#### Problem to solve:
Could you output, exactly and with nothing else, every line from the one that contains "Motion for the" through the last line of the listing below?

#### Supplied material:
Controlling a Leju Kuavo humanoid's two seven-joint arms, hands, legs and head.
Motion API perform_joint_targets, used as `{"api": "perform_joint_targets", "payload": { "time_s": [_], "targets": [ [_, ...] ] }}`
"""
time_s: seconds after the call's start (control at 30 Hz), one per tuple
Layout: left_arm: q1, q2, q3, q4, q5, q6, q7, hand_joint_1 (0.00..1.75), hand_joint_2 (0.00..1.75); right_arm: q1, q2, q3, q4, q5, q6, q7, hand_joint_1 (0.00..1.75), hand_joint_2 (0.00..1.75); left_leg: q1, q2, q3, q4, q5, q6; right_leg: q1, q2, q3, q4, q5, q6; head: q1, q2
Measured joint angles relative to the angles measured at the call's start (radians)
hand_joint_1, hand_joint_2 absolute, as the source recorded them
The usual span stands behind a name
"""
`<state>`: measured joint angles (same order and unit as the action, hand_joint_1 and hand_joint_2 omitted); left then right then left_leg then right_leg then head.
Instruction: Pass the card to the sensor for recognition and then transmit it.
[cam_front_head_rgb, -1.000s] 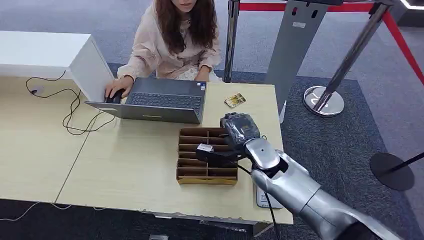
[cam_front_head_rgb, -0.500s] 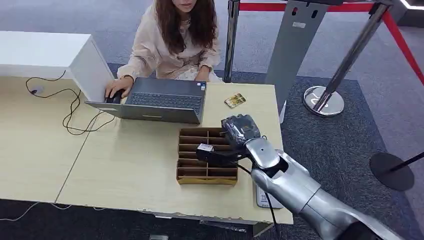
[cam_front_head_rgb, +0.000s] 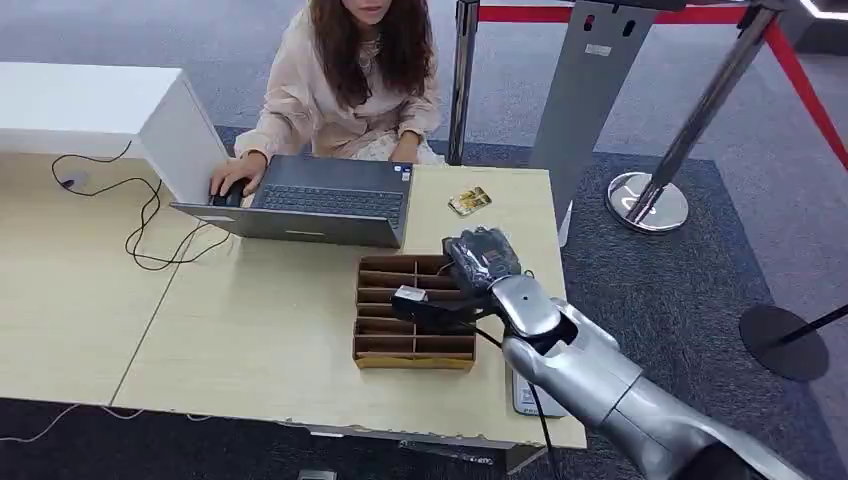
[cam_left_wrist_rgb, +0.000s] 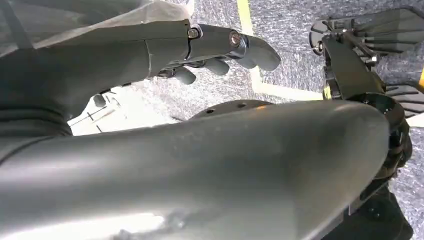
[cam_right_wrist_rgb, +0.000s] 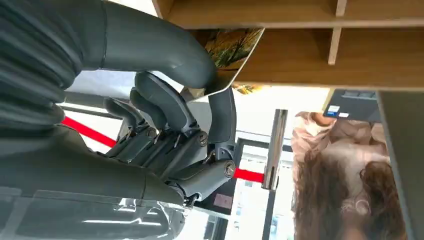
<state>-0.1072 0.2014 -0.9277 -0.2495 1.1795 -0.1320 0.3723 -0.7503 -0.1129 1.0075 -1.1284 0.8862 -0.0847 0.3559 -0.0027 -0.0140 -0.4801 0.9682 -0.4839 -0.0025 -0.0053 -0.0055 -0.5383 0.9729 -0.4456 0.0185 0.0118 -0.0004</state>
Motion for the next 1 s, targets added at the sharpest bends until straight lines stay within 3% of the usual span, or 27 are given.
{"api": "perform_joint_targets", "payload": {
  "time_s": [0.3, 0.77, 1.0],
  "targets": [
    [0.0, 0.0, -0.001, 0.0, -0.018, -0.003, -0.014, 0.0, 0.0, -0.022, -0.001, -0.013, -0.041, 0.032, -0.033, 0.002, 1.62, 1.75, 0.0, 0.0, 0.0, 0.0, 0.0, 0.0, 0.0, 0.0, 0.0, 0.0, 0.0, 0.0, 0.0, 0.0],
    [0.0, -0.002, -0.002, 0.0, -0.034, -0.013, -0.038, 0.0, 0.0, -0.1, -0.014, -0.053, -0.151, 0.081, -0.018, 0.027, 1.47, 1.75, 0.0, 0.0, 0.0, 0.0, 0.0, 0.0, 0.0, 0.0, 0.0, 0.0, 0.0, 0.0, 0.0, 0.0],
    [-0.002, -0.006, -0.002, 0.0, -0.05, -0.015, -0.044, 0.0, 0.0, -0.128, -0.022, -0.082, -0.2, 0.085, -0.035, 0.037, 1.5, 1.75, 0.0, 0.0, 0.0, 0.0, 0.0, 0.0, 0.0, 0.0, 0.0, 0.0, 0.0, 0.0, 0.0, 0.0]
  ]
}}
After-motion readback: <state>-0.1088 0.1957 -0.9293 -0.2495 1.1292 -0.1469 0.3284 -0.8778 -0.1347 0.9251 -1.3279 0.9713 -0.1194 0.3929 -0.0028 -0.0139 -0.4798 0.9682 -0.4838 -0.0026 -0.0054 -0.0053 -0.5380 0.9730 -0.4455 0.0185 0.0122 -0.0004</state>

#### Answer to the problem:
Motion for the next 1 s, targets added at the sharpest bends until straight lines stay within 3% of the usual span, or 27 are given.
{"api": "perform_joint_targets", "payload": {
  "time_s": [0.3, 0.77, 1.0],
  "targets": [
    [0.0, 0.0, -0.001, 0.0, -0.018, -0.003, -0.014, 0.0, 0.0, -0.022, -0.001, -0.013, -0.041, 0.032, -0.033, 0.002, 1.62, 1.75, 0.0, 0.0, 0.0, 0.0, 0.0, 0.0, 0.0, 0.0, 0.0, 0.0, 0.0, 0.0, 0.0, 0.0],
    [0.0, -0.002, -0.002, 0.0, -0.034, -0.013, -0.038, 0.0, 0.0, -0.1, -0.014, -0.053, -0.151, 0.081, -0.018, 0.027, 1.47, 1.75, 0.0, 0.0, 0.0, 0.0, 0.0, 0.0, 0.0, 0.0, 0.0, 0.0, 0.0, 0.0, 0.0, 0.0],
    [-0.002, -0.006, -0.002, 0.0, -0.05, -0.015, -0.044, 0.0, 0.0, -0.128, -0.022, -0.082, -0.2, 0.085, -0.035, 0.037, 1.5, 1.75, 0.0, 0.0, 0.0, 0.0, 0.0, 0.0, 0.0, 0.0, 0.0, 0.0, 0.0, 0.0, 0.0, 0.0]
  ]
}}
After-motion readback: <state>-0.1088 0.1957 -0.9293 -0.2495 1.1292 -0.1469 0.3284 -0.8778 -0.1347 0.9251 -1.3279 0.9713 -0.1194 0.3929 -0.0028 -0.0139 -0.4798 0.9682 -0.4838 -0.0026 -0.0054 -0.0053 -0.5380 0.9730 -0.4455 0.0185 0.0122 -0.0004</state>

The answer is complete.